Huge performance regression compared to native, memory bloat, non-native UI, battery abuse, lack of access to tons of native controls, minimum common denominator UI, and several other things besides...
We cheered for ever more powerful CPUs all those years, then we lamented the end of that period and Moore's law, and now we voluntarily give up tons of power by turning every app into a bloated 3-4 layers abstracted browser+DOM rendering pane.
Yeah but as developer your priority #1 is to deliver ASAP and Electron is great for that. After version 1,2,3 you may start developing native apps but Electron is really great for rapid development/productivity. Performance is/should be your last thing to worry about.
As a developer, your priority should be the utmost satisfaction of your users, not your convenience. The biggest lie one can tell themselves is "After version '1,2,3', I will make a good app". That's not how development works. Once you start something, you are most likely stuck with it. So start well and don't rely on the magic rewrite that will never come.

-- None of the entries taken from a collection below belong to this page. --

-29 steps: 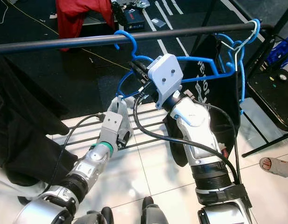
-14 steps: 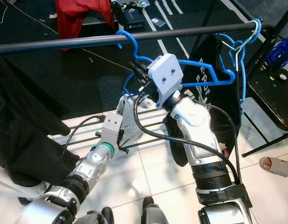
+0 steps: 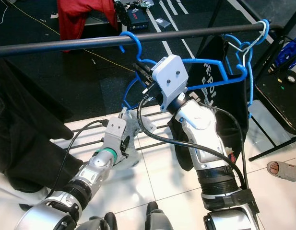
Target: Hang hanger
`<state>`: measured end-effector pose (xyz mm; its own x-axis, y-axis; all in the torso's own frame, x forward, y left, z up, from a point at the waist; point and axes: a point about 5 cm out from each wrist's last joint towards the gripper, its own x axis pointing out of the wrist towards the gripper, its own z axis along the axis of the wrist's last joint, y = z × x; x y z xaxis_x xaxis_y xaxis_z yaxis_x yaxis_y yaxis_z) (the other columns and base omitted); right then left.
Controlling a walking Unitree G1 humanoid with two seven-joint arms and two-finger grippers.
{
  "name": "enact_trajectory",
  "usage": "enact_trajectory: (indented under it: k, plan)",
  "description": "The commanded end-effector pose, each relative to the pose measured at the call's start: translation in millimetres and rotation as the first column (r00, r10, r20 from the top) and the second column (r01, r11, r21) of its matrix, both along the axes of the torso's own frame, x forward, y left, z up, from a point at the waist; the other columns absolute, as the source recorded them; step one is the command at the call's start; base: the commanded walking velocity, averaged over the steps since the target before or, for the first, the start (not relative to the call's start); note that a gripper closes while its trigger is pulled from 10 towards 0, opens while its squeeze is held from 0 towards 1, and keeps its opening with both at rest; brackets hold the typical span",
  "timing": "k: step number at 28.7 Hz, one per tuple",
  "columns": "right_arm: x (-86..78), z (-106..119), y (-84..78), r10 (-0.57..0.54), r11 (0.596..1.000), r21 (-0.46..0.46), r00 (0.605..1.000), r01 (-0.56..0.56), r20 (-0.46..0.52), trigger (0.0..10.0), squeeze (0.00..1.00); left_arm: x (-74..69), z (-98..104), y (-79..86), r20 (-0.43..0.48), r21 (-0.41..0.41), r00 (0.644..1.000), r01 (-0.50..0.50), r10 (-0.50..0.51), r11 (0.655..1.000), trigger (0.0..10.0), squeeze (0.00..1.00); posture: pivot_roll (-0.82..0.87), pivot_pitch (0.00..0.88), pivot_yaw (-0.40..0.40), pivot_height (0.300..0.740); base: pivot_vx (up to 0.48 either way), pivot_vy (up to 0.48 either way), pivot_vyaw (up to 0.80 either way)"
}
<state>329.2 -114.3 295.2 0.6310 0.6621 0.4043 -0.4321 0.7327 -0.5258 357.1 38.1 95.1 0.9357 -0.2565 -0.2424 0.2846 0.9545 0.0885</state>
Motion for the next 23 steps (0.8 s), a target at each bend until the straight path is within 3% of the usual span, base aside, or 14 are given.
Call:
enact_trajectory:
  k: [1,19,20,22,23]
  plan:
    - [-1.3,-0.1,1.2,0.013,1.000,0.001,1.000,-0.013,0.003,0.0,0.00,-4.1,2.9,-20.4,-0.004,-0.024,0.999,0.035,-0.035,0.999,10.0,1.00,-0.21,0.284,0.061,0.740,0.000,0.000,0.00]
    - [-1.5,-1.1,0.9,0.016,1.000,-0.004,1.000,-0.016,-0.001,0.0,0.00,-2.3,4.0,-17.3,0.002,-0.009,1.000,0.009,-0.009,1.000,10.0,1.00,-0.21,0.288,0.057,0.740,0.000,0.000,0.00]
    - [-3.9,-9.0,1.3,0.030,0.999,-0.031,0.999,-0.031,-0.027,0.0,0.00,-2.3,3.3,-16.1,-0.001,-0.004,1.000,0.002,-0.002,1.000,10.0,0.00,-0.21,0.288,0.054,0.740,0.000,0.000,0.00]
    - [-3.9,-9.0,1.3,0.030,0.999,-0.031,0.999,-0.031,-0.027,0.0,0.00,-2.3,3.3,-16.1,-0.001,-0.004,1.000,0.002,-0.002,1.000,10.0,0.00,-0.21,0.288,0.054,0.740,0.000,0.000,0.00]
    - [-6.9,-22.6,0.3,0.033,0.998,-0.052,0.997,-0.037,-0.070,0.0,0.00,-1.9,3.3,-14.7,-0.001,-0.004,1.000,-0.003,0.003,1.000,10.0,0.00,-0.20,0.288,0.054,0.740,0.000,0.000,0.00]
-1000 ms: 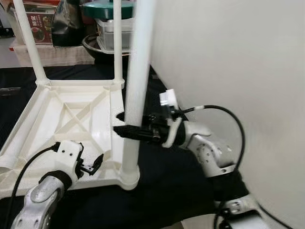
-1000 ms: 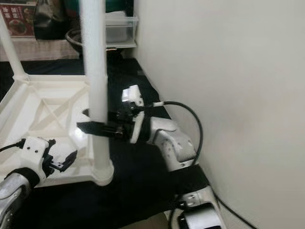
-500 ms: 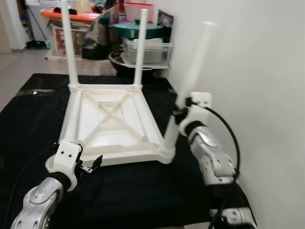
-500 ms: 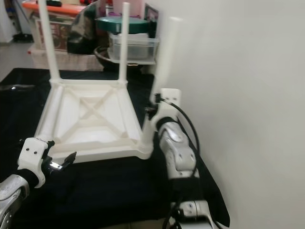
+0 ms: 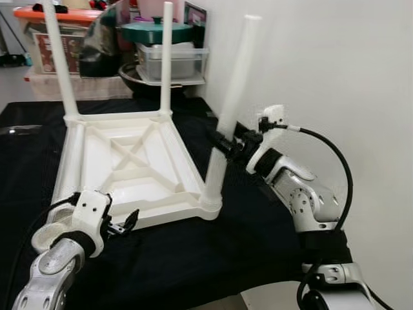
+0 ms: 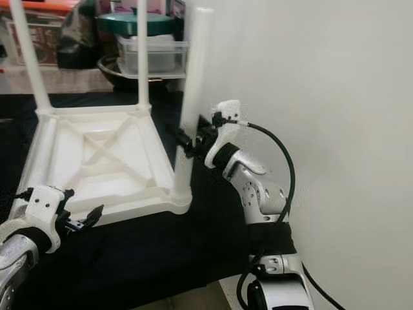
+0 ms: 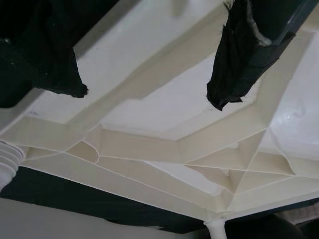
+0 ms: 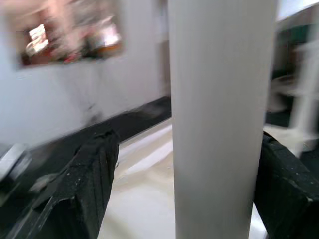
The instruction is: Building children table
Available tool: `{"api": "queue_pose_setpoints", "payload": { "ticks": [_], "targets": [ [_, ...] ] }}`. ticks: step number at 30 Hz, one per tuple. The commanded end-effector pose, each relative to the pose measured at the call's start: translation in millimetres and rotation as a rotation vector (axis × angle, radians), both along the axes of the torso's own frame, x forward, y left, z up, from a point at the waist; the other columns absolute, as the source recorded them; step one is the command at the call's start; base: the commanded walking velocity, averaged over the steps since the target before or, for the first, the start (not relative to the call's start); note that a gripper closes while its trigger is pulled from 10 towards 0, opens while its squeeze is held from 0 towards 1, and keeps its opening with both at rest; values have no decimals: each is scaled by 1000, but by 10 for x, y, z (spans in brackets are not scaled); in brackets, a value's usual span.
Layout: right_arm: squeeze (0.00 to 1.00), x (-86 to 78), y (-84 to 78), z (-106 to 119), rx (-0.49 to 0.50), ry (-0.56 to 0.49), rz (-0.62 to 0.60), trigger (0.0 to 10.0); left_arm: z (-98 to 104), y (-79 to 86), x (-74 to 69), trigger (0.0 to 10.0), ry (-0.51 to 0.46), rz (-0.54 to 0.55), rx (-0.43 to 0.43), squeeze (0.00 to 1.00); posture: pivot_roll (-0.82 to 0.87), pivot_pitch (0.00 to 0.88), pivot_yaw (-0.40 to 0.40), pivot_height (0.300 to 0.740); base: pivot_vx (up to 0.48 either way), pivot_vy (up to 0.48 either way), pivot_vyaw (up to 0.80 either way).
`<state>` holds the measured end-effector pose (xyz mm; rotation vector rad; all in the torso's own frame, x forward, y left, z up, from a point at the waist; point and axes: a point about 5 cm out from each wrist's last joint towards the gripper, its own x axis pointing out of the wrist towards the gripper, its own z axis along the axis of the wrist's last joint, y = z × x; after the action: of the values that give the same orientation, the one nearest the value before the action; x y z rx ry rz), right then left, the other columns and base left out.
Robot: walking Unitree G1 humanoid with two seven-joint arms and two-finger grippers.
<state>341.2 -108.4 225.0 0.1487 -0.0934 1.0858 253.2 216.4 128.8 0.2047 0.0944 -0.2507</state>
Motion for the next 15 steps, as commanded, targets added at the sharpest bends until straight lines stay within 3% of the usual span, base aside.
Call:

The question often isn't electron vs native, it's electron vs nothing. In particular, I find electron has been a great source of quality Linux ports, compared to what we used to get.
I don't work on Linux, so that is not a relevant question for me. Also, I often find Electron apps to be way more terrible than their website counterparts, so I just use those. That would still be true on Linux.
We cheered for ever more powerful CPUs all those years, then we lamented the end of that period and Moore's law, and now we voluntarily give up tons of power by turning every app into a bloated 3-4 layers abstracted browser+DOM rendering pane.